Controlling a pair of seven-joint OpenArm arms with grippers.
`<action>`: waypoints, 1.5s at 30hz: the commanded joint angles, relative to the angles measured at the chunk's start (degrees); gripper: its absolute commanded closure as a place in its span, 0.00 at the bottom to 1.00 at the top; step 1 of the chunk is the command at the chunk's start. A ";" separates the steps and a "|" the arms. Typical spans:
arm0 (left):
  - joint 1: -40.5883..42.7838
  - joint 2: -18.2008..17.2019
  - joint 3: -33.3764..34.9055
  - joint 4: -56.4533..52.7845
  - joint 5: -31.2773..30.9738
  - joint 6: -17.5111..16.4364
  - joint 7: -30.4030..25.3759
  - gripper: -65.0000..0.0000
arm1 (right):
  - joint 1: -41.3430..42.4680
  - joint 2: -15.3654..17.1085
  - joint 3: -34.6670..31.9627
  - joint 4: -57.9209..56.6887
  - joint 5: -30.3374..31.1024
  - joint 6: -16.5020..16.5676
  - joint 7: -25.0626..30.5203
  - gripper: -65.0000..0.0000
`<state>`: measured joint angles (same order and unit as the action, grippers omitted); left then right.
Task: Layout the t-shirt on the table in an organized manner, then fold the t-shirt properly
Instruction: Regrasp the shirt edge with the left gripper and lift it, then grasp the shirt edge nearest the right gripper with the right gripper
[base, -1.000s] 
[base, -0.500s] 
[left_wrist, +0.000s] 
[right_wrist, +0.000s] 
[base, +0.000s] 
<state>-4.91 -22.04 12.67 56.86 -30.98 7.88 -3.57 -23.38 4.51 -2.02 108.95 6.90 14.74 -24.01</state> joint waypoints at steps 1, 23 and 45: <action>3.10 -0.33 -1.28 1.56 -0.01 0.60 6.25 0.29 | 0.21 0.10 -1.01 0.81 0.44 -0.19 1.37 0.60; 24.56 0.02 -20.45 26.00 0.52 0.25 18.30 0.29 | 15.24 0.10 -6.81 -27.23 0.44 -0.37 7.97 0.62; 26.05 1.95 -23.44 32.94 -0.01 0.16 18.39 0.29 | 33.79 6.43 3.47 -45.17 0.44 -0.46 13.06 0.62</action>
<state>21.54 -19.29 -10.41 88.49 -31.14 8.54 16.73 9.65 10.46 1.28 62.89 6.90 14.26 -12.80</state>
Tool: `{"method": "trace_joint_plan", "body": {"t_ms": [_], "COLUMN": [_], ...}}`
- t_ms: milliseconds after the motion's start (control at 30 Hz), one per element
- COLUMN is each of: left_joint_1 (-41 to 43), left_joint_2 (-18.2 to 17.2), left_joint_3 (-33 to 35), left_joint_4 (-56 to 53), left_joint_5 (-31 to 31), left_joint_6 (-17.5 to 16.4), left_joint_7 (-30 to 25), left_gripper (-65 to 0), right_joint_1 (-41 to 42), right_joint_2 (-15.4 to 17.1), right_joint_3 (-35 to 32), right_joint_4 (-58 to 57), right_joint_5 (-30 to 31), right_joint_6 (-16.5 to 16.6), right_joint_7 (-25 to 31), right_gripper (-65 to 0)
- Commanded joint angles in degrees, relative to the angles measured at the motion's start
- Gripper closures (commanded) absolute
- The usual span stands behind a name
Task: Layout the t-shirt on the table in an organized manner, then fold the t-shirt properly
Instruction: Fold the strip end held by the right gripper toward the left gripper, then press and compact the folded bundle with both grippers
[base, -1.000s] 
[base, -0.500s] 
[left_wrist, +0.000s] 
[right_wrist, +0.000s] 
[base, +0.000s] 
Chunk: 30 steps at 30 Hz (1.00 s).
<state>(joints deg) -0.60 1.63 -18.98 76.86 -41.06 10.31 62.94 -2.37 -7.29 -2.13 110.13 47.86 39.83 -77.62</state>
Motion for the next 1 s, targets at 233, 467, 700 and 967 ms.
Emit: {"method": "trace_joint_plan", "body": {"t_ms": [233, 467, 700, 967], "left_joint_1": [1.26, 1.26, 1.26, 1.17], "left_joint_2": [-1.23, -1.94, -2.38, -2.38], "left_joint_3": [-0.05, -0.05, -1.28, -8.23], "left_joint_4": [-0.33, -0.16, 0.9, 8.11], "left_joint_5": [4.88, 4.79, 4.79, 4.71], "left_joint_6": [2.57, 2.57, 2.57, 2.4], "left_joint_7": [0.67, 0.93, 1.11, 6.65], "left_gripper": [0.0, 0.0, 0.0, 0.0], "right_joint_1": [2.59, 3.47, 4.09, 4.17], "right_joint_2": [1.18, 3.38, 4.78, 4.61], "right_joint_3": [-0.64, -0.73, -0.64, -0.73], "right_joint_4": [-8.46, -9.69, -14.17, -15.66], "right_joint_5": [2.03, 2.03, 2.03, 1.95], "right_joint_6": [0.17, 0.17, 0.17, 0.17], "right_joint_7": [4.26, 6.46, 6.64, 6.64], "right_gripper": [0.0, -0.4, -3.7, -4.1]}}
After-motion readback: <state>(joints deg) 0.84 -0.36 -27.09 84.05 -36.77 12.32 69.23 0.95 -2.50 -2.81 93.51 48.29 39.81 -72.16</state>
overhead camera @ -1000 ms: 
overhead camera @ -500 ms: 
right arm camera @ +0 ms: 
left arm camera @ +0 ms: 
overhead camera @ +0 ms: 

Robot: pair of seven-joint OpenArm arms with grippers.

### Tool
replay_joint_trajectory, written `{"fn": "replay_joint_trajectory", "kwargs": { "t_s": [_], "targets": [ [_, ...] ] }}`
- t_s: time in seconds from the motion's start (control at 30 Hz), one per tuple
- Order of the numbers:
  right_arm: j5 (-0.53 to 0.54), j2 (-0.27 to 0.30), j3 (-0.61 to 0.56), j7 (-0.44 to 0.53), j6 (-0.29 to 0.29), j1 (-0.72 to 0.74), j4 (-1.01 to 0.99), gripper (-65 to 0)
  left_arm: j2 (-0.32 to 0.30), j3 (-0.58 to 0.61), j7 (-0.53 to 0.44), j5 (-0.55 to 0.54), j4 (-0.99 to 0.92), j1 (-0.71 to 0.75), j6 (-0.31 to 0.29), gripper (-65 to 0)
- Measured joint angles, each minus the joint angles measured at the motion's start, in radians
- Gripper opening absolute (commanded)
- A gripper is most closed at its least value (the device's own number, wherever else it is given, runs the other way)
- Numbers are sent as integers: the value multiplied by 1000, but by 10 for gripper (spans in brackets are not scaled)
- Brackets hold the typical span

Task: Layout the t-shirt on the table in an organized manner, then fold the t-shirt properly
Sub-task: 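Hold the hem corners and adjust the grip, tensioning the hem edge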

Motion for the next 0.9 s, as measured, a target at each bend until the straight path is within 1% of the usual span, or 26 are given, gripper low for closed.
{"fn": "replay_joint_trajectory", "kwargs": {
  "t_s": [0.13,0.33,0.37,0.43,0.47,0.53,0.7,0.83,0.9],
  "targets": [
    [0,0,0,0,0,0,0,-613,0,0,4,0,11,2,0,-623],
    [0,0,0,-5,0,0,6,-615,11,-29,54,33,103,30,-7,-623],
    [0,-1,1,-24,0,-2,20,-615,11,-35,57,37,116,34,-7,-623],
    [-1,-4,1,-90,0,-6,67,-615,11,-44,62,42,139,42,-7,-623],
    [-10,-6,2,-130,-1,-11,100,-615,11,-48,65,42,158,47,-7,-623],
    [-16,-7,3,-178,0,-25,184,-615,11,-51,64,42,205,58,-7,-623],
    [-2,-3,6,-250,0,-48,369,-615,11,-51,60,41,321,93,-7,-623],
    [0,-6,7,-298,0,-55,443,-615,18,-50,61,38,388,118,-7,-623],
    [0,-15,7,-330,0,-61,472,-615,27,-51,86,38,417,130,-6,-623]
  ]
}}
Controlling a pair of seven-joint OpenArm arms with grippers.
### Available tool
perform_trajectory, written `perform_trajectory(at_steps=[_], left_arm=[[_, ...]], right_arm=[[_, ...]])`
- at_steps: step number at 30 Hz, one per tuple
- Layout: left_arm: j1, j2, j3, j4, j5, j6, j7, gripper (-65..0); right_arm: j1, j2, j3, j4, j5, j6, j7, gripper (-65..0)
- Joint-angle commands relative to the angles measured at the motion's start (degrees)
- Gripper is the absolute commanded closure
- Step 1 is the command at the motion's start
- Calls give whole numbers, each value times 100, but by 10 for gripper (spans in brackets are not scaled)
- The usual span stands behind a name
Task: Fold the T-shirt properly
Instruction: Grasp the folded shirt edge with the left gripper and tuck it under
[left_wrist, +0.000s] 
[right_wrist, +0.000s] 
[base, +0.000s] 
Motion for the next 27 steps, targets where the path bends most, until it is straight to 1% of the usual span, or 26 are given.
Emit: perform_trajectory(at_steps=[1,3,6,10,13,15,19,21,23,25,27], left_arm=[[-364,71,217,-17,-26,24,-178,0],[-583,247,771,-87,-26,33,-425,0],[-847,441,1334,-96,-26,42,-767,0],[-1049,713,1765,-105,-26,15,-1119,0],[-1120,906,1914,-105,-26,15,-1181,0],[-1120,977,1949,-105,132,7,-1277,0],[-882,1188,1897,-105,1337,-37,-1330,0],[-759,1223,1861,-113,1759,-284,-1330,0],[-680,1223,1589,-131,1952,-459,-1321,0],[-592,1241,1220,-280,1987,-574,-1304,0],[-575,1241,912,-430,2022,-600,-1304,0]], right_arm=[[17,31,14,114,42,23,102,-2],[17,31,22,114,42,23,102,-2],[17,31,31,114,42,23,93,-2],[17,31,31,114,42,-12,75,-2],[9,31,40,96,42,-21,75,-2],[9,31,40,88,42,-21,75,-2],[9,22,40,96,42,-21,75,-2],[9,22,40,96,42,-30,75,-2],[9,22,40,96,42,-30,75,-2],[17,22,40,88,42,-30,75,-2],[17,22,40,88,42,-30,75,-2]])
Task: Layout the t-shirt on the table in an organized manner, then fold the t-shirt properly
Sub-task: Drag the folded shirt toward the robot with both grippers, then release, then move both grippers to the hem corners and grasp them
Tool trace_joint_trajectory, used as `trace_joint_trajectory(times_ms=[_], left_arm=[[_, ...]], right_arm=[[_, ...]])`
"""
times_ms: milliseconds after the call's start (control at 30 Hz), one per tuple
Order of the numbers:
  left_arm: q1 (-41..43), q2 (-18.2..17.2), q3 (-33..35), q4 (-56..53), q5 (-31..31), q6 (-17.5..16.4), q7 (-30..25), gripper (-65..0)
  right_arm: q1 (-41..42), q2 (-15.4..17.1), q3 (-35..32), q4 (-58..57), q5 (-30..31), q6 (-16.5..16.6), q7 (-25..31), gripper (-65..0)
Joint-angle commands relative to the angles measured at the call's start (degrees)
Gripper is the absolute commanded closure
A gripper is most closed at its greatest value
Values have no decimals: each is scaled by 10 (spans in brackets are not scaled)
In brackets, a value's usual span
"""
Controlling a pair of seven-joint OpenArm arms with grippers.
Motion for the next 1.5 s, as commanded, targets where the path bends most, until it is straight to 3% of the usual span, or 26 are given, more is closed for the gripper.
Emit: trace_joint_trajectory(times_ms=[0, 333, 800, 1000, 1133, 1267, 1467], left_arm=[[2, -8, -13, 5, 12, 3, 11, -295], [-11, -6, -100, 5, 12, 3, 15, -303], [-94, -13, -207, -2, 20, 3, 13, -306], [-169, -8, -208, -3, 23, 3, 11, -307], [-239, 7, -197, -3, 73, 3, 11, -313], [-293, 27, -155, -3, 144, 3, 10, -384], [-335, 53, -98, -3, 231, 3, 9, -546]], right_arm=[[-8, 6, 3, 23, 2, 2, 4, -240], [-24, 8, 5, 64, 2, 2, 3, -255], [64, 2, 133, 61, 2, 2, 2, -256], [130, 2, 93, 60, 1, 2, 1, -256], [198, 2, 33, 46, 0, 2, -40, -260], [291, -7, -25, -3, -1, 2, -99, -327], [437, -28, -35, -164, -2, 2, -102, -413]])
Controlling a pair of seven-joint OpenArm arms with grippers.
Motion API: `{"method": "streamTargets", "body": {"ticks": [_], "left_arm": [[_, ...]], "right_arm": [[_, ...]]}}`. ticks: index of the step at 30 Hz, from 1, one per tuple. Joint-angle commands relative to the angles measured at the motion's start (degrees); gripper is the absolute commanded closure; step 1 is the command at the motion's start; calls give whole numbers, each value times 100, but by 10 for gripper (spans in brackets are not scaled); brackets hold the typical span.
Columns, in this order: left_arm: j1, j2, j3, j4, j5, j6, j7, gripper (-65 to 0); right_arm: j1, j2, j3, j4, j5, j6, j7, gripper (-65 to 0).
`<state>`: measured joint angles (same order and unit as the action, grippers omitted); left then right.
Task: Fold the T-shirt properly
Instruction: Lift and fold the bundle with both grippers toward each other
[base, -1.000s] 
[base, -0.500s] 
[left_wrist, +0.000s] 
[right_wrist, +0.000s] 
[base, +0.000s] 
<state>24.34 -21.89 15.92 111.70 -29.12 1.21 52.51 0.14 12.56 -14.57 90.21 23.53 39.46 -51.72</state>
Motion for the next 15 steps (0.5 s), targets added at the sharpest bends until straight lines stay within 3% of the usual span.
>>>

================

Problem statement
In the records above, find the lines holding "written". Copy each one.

Task answer
replay_joint_trajectory, written `{"fn": "replay_joint_trajectory", "kwargs": { "t_s": [_], "targets": [ [_, ...] ] }}`
perform_trajectory, written `perform_trajectory(at_steps=[_], left_arm=[[_, ...]], right_arm=[[_, ...]])`

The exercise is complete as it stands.